• WHAT YOU ARE ASKED TO DO
From the first line of the listing, copy each line exactly until you have included the line with "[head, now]"; leave out the pictures.

◇ ◇ ◇ ◇ ◇

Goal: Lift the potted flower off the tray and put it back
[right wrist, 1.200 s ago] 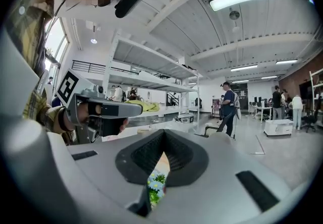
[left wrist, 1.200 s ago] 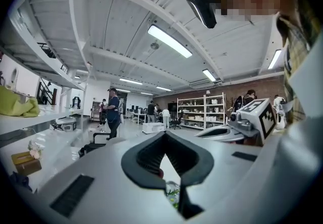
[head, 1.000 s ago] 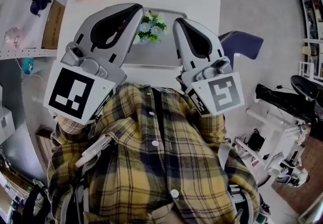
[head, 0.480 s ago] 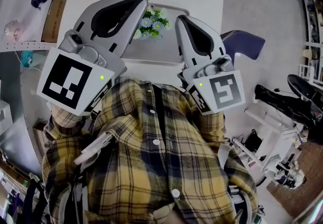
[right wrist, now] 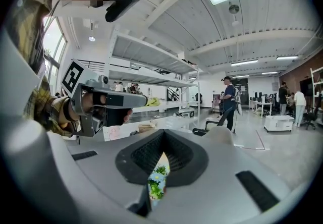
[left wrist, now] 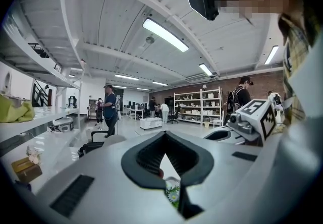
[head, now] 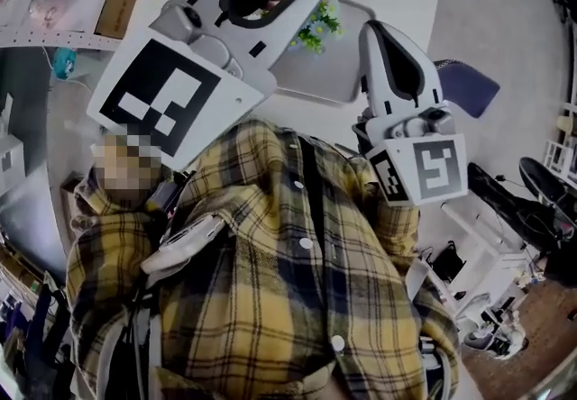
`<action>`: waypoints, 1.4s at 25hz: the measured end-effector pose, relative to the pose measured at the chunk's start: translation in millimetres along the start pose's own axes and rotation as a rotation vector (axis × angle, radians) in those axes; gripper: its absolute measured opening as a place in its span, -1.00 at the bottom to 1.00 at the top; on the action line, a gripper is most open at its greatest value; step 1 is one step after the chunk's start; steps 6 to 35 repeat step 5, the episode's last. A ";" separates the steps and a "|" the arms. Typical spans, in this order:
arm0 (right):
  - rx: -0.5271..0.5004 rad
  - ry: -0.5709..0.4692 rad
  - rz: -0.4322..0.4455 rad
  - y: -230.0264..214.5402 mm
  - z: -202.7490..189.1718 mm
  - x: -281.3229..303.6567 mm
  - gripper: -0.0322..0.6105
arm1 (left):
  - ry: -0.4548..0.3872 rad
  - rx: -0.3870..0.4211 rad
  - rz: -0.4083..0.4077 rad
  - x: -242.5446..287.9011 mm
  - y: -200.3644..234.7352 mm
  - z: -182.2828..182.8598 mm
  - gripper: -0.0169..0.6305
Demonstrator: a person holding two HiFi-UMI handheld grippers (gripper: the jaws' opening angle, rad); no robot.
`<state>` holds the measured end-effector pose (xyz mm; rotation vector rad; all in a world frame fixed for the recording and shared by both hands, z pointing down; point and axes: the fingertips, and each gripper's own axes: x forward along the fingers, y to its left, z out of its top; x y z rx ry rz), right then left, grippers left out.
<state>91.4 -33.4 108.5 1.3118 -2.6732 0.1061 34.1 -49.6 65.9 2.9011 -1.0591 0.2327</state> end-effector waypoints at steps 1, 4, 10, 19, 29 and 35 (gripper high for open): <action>0.001 0.003 0.002 1.2 -0.6 0.9 -0.91 | 0.000 -0.002 -0.003 -0.3 0.2 0.1 -0.93; 0.003 0.008 0.005 5.4 -2.2 4.2 -0.91 | -0.002 -0.006 -0.010 -2.5 1.7 1.1 -0.93; 0.005 0.009 0.006 6.9 -2.6 5.4 -0.91 | -0.003 -0.006 -0.012 -3.3 2.4 1.5 -0.93; 0.005 0.009 0.006 6.9 -2.6 5.4 -0.91 | -0.003 -0.006 -0.012 -3.3 2.4 1.5 -0.93; 0.005 0.009 0.006 6.9 -2.6 5.4 -0.91 | -0.003 -0.006 -0.012 -3.3 2.4 1.5 -0.93; 0.005 0.009 0.006 6.9 -2.6 5.4 -0.91 | -0.003 -0.006 -0.012 -3.3 2.4 1.5 -0.93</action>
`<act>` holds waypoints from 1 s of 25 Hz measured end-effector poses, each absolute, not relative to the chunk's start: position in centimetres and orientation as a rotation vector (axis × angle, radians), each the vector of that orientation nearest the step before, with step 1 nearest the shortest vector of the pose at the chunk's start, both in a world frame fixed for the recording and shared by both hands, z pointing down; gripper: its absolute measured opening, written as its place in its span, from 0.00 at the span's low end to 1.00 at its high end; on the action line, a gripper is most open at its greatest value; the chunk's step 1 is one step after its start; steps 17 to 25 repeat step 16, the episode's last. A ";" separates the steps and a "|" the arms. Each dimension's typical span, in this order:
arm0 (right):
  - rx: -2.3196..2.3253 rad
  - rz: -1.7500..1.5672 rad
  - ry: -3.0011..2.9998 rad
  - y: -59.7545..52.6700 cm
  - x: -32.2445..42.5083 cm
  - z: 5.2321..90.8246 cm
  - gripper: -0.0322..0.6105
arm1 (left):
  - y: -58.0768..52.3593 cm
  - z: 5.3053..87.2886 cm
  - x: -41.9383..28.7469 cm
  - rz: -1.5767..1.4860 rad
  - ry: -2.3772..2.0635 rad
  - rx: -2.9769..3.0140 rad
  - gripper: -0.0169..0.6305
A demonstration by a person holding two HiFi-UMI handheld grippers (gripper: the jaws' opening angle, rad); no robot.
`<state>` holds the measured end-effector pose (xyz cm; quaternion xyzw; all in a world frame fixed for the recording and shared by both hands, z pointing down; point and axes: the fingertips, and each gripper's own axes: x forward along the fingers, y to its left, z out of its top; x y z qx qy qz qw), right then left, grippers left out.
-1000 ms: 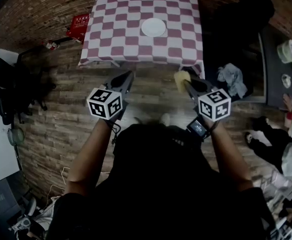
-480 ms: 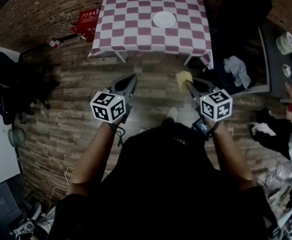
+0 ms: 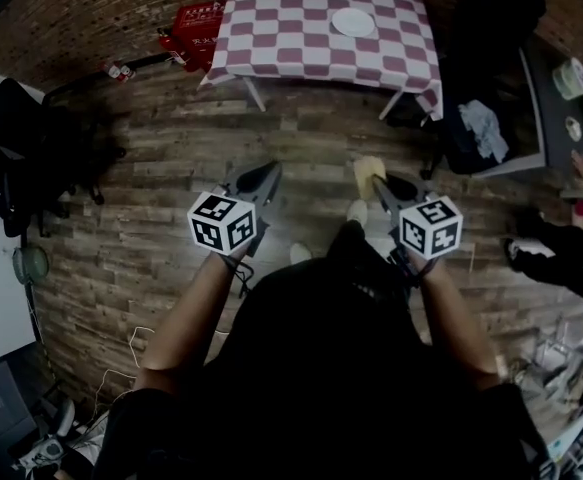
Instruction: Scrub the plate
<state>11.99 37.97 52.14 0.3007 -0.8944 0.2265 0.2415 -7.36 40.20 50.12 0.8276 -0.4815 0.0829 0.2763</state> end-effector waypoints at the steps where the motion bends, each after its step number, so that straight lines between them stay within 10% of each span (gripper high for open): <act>1: 0.826 0.622 -2.449 38.9 11.7 52.2 0.12 | 41.1 50.2 -7.5 0.221 -1.289 2.224 0.04; 25: 0.829 0.648 -2.472 44.5 10.0 53.2 0.12 | 46.6 51.1 -8.1 0.213 -1.271 2.226 0.04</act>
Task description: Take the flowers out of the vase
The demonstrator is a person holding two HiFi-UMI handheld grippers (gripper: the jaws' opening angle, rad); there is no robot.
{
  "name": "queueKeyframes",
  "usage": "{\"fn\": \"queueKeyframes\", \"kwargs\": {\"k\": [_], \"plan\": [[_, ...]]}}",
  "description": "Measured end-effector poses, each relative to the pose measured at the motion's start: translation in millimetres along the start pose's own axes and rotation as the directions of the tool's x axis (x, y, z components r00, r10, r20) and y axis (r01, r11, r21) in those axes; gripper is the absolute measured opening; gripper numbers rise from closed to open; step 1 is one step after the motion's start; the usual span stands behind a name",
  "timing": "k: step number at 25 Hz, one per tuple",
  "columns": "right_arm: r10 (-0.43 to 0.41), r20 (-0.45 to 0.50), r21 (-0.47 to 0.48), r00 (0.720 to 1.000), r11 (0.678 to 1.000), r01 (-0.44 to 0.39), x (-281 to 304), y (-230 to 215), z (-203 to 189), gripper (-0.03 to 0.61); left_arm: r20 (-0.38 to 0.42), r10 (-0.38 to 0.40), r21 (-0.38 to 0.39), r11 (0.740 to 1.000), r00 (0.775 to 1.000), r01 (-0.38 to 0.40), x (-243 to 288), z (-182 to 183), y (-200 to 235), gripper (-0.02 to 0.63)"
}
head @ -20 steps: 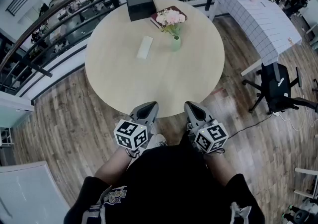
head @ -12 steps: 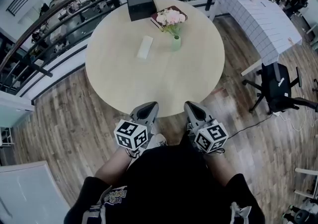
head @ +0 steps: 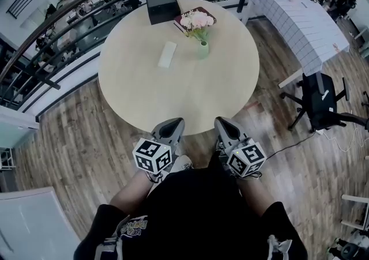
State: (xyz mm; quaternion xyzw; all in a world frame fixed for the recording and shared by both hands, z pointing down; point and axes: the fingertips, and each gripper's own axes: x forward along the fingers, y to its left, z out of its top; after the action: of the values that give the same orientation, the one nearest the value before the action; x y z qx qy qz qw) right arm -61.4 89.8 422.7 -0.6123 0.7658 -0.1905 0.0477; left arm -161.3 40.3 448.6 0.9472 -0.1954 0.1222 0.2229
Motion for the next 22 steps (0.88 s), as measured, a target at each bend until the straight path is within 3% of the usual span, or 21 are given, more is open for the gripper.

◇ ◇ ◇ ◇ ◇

• PROBLEM SOLUTION
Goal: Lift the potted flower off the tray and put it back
[right wrist, 1.200 s ago] 
[left wrist, 1.200 s ago] 
[head, 1.000 s ago] 
[head, 0.480 s ago] 
[right wrist, now] 
[left wrist, now] 
[head, now] 

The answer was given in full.